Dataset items
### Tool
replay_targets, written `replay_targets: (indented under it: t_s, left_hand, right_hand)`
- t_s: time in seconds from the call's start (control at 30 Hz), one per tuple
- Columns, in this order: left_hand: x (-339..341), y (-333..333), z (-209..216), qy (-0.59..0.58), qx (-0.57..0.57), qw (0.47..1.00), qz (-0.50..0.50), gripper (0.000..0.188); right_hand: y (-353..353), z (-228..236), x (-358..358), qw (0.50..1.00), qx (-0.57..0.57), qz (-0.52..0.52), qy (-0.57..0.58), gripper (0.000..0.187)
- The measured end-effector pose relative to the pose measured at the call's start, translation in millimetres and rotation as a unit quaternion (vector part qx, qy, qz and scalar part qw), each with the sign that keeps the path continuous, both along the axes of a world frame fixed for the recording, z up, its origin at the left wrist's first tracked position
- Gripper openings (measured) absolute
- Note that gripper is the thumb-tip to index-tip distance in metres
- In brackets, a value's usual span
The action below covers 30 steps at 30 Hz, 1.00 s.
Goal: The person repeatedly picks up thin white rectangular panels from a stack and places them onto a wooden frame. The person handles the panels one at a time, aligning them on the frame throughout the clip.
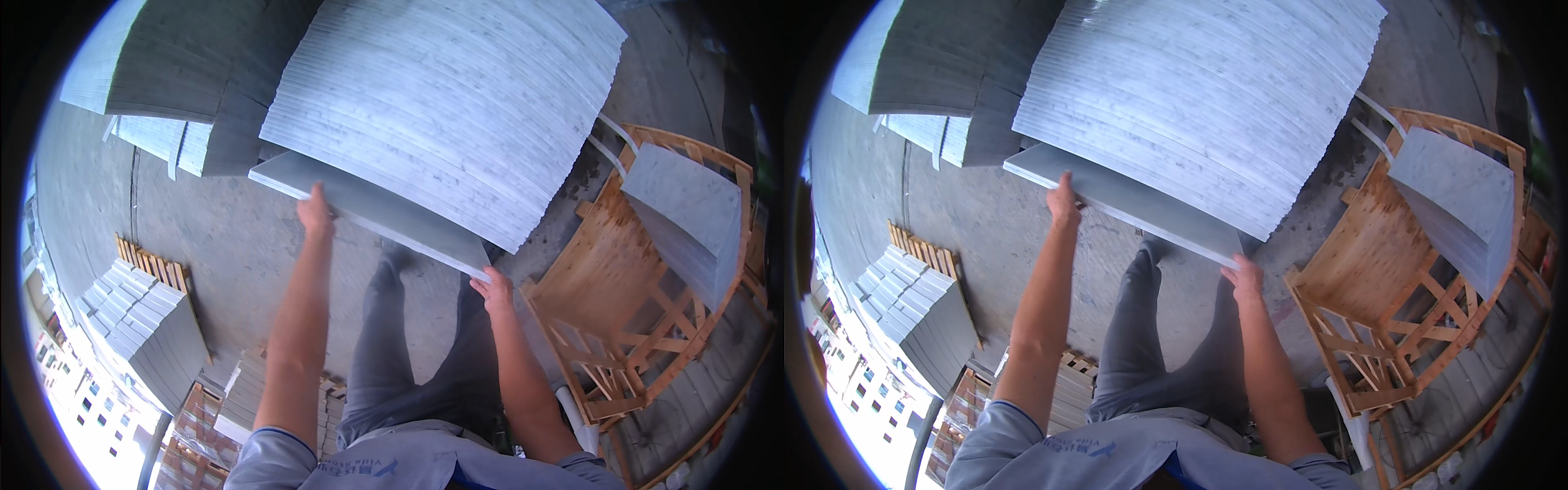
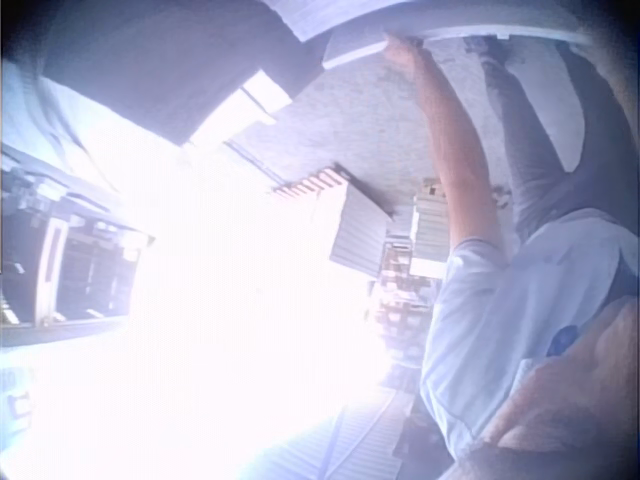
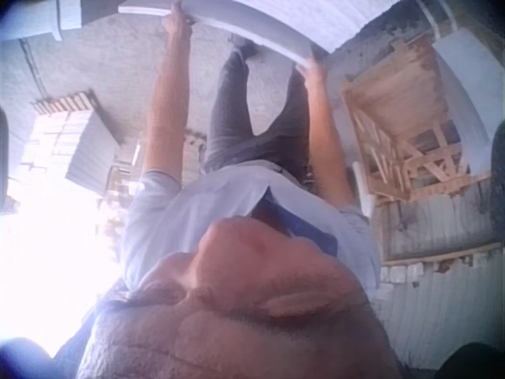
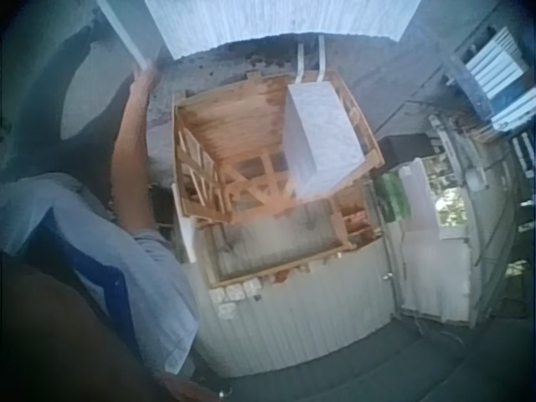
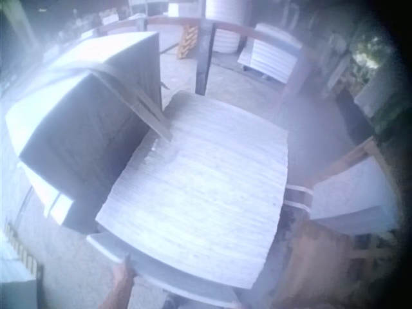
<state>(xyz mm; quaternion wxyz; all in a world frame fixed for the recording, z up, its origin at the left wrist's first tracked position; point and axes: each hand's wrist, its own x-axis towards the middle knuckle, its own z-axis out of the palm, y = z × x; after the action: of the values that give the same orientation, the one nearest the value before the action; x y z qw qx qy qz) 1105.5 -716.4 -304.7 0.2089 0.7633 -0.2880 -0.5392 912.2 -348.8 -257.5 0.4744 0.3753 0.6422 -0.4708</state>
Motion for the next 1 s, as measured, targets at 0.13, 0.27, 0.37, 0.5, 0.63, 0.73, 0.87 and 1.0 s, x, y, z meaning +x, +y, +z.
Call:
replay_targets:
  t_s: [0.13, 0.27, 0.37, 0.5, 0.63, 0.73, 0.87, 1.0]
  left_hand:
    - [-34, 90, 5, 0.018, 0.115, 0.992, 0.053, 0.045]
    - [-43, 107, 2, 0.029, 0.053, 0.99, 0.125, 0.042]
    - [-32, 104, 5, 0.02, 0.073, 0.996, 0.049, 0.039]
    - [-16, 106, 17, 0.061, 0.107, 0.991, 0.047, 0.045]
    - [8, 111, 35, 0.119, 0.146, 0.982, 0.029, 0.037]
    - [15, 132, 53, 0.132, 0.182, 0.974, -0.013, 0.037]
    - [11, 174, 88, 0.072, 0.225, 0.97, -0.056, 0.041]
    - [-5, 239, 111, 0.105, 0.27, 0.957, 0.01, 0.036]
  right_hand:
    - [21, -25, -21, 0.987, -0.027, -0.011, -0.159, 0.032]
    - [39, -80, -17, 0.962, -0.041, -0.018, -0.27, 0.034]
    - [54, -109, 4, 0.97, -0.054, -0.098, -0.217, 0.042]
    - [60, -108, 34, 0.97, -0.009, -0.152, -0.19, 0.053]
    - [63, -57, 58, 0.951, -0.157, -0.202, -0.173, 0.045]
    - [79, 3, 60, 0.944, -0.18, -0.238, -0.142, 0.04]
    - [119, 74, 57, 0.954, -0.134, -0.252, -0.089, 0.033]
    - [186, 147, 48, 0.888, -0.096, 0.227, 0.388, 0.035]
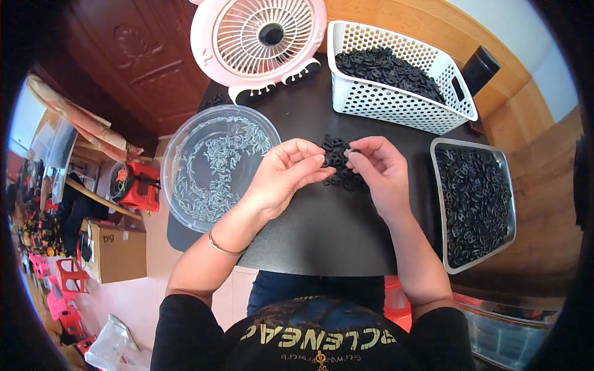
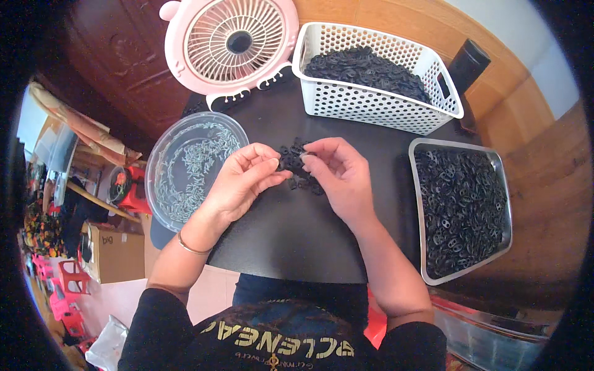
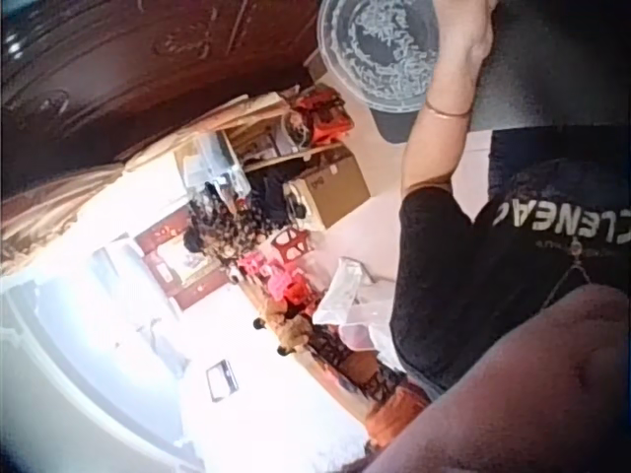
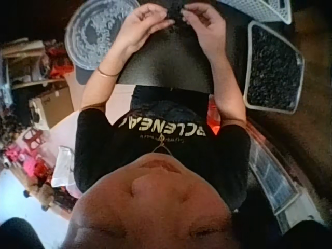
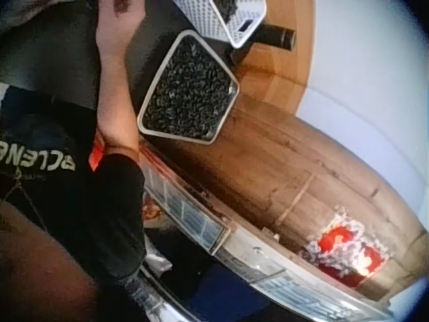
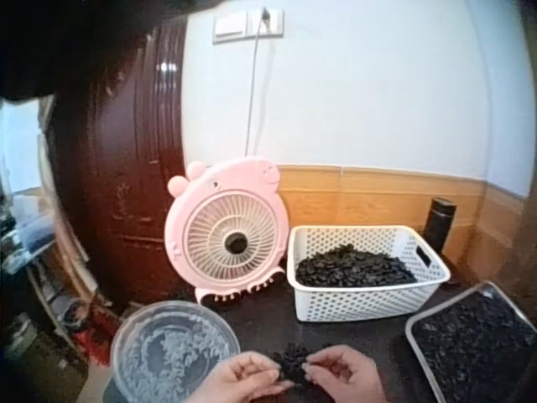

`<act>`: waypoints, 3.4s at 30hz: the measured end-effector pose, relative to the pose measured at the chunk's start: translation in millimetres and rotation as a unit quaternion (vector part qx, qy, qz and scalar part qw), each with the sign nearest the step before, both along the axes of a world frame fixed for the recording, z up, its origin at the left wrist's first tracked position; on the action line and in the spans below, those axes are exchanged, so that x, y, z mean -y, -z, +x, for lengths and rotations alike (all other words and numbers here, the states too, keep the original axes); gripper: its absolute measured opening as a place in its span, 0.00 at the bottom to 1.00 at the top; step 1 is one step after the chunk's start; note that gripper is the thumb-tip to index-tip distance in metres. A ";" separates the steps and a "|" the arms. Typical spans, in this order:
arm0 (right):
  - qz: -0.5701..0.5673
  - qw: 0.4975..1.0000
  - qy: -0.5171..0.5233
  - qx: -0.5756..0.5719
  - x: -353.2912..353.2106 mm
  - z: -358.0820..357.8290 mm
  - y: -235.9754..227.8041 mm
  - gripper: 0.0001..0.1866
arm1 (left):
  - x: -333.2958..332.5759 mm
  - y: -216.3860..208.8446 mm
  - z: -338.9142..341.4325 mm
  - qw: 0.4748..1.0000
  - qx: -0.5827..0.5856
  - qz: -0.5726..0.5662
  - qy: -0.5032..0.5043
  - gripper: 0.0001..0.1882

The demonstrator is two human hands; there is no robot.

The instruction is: The person sits at a table and assembles small hardware components by hand. They pick up black plastic rings and silver screws, insert the screws into the rings, and place the assembled units into a clear plastic container.

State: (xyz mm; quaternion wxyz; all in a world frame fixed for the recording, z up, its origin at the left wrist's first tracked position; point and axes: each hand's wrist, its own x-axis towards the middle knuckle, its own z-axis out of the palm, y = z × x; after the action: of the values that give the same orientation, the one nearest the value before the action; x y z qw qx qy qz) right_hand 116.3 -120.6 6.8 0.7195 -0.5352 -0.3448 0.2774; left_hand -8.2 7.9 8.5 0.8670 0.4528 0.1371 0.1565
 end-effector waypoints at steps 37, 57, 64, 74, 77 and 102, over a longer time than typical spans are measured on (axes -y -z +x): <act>-0.017 0.997 -0.065 -0.037 1.7 -6.6 3.5 0.06 | 0.1 5.2 -0.6 0.995 0.059 0.079 -0.004 0.11; -0.011 0.999 -0.035 -0.015 0.5 -13.3 0.7 0.07 | 0.5 1.2 -2.2 0.996 0.055 0.069 0.024 0.10; -0.016 0.999 -0.027 -0.040 0.3 -14.5 0.1 0.07 | 2.3 1.7 -1.3 0.995 0.060 0.074 0.023 0.10; -0.019 0.999 -0.024 -0.039 0.7 -14.1 1.9 0.06 | 3.5 0.8 -1.4 0.996 0.058 0.070 0.022 0.09; -0.008 0.999 -0.026 -0.036 0.5 -14.4 3.1 0.06 | 3.6 0.9 -1.6 0.995 0.058 0.078 0.022 0.09; 0.007 0.999 -0.041 -0.035 0.0 -15.3 4.5 0.05 | 2.9 -1.0 -3.6 0.995 0.050 0.084 0.031 0.10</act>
State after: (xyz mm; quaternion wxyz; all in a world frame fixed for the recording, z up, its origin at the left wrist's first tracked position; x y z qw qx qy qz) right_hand 101.1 -120.6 2.3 0.7231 -0.5053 -0.3428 0.3228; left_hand -11.8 5.0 9.5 0.8363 0.5194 0.0656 0.1629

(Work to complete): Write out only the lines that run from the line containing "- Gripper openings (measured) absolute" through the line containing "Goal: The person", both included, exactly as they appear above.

(Answer to the problem):
- Gripper openings (measured) absolute
- Note that gripper is the thumb-tip to index-tip distance in metres
- In brackets, a value's usual span
The action below covers 30 steps at 30 Hz, 1.00 s.
Goal: The person repeatedly picks up thin white rectangular panels from a stack and places them onto a wooden frame. The person handles the panels one at a time, aligning them on the frame throughout the clip.

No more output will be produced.